Jugar al fútbol con amigos es una buena manera de quemar calorías y una herramienta para combatir el sobrepeso. Ese exceso de grasa en el organismo puede derivar en obesidad que, a su vez, aumenta el riesgo de padecer enfermedades cardiovasculares, diabetes e hipertensión arterial. Estas dolencias, a su vez, aumentan el riesgo de padecer del corazón. El 80% de los hombres y el 55% de las mujeres presentarán obesidad o sobrepeso en 2030. Sacar un rato después del trabajo o durante el fin de semana para marcarse unos regates con los amigos o compañeros de trabajo es una buena manera de mantener la barriga a raya y, además, como confirman los expertos, mejora el ánimo. No importan tus destrezas, solo que corras detrás del balón (o evites que entre en tu portería). Serás más feliz.

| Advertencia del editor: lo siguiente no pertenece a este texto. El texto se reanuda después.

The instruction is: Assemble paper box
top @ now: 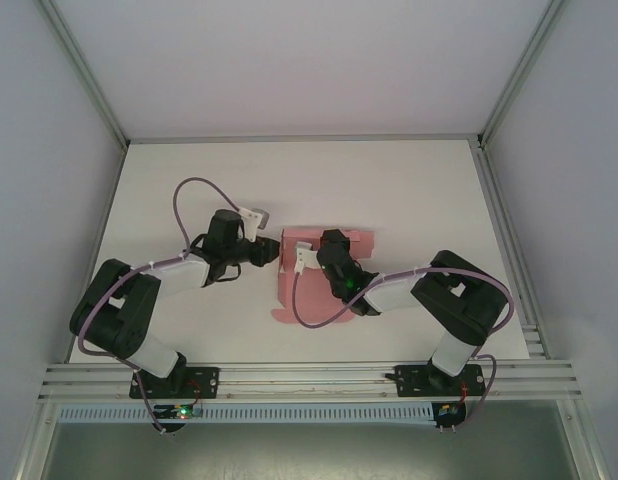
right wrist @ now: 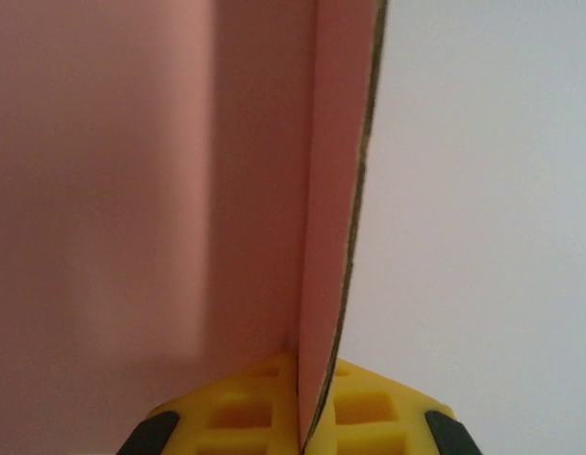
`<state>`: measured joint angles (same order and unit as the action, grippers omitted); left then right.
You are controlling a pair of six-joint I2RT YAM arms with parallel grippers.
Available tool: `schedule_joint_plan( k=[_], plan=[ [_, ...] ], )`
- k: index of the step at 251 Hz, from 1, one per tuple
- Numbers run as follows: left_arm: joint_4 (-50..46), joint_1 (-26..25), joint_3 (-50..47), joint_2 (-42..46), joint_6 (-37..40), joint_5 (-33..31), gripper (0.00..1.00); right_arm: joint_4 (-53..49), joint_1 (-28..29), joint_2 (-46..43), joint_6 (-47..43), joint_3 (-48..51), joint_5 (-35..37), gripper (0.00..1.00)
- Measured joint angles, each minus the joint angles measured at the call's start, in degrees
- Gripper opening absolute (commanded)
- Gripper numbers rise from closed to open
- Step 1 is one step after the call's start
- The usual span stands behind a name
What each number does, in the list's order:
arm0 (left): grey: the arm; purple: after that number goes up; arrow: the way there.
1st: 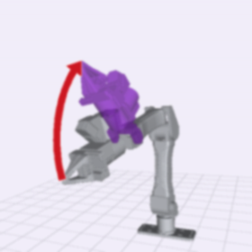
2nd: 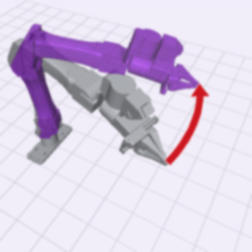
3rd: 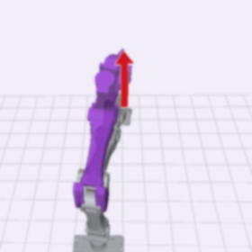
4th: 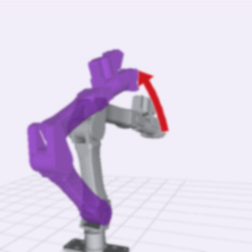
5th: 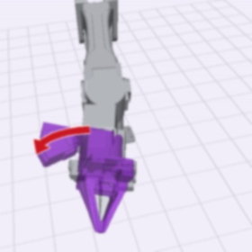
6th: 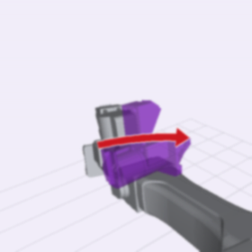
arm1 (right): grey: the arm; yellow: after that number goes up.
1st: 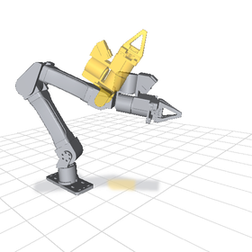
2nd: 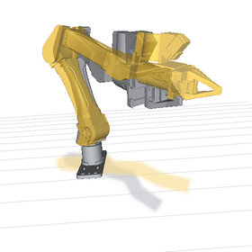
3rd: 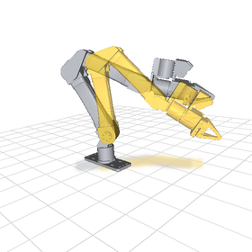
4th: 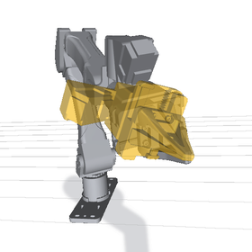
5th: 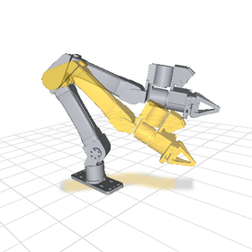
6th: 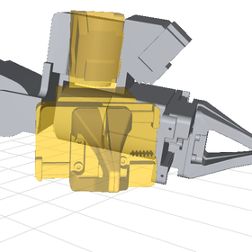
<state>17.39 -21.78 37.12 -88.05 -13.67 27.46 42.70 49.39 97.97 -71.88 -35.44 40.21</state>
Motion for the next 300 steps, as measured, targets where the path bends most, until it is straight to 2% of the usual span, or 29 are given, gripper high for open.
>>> schedule_joint_plan(
  k=[43,73,124,148,161,181,232,300],
  plan=[
    [-0.04,-0.5,0.57,-0.76,0.24,2.12,0.29,-0.52,-0.07,0.0,0.68,0.0,0.83,0.0],
    [-0.24,-0.74,1.25,-1.6,0.22,2.05,0.42,-0.96,-0.44,0.0,1.14,0.0,1.14,0.0],
    [-1.97,-1.66,0.09,0.72,-0.61,-1.84,0.45,-1.11,-1.18,0.0,1.2,0.0,1.11,0.0],
    [-1.86,-1.9,-0.04,1.73,-0.5,-1.92,0.45,-1.11,-1.14,-0.02,1.22,-0.02,1.05,0.0],
    [-1.49,-1.9,-0.04,1.07,-0.31,-0.85,0.37,-1.09,-1.11,-0.07,1.22,-0.02,0.9,0.0],
    [-1.2,-1.9,0.55,-1.36,-0.04,1.31,0.33,-0.9,-0.74,-0.07,1.16,-0.02,1.03,0.0],
    [2.75,-1.95,-1.42,-3.15,-0.17,3.58,0.4,0.92,1.03,-0.09,0.55,0.94,3.56,0.0],
    [3.45,-4.39,-4.94,-2.27,0.2,-2.91,0.44,2.25,5.9,-2.93,1.18,4.55,6.51,0.0]
  ],
)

8. Un examen por cada temporada

Los médicos recomiendan hacerse un examen de forma regular para anticiparse a cualquier problema. Identifica ese momento con algún periodo de tu equipo en LaLiga Santander o en LaLiga 1|2|3: principio de temporada, comienzo de la segunda vuelta. Así no se te pasará.

9. Desde el primer regate

Prevenir desde la infancia evita o retrasa problemas cardiovasculares. La Fundación Pro CNIC desarrolla una labor de educación entre los más pequeños. “Los deportistas tienen mucha influencia en los niños. Esta gente marca goles y puede ayudar a establecer nuevos hábitos de saludables entre las nuevas generaciones si abogan por no fumar, mantener el peso adecuado o hacer ejercicio físico”, argumenta Valentín Fuster que también desarrolla proyectos con 600 niños de colegios de Harlem, a los que, en ocasiones, han llevado a ver partidos de fútbol en Nueva York.

10. ¿Herencia genética?

Los hay que se hacen de un equipo y los que, al vivirlo desde la infancia, heredan la pasión por unos determinados colores. Entre el 5% y el 10% de las enfermedades cardiovasculares que se dan en España tienen origen genético. Algunas están asociadas a la muerte súbita. No obstante, Valentín Fuster considera que los hábitos que adquirimos tienen más importancia que nuestra genética. “Si cuidas tu salud, pese a tener una mala genética, obtendrás resultados positivos”, asegura el cardiólogo. Conocer el funcionamiento de tu corazón es vital para evitar problemas en el futuro. Más que saberse al dedillo la alineación de tu equipo antes del partido.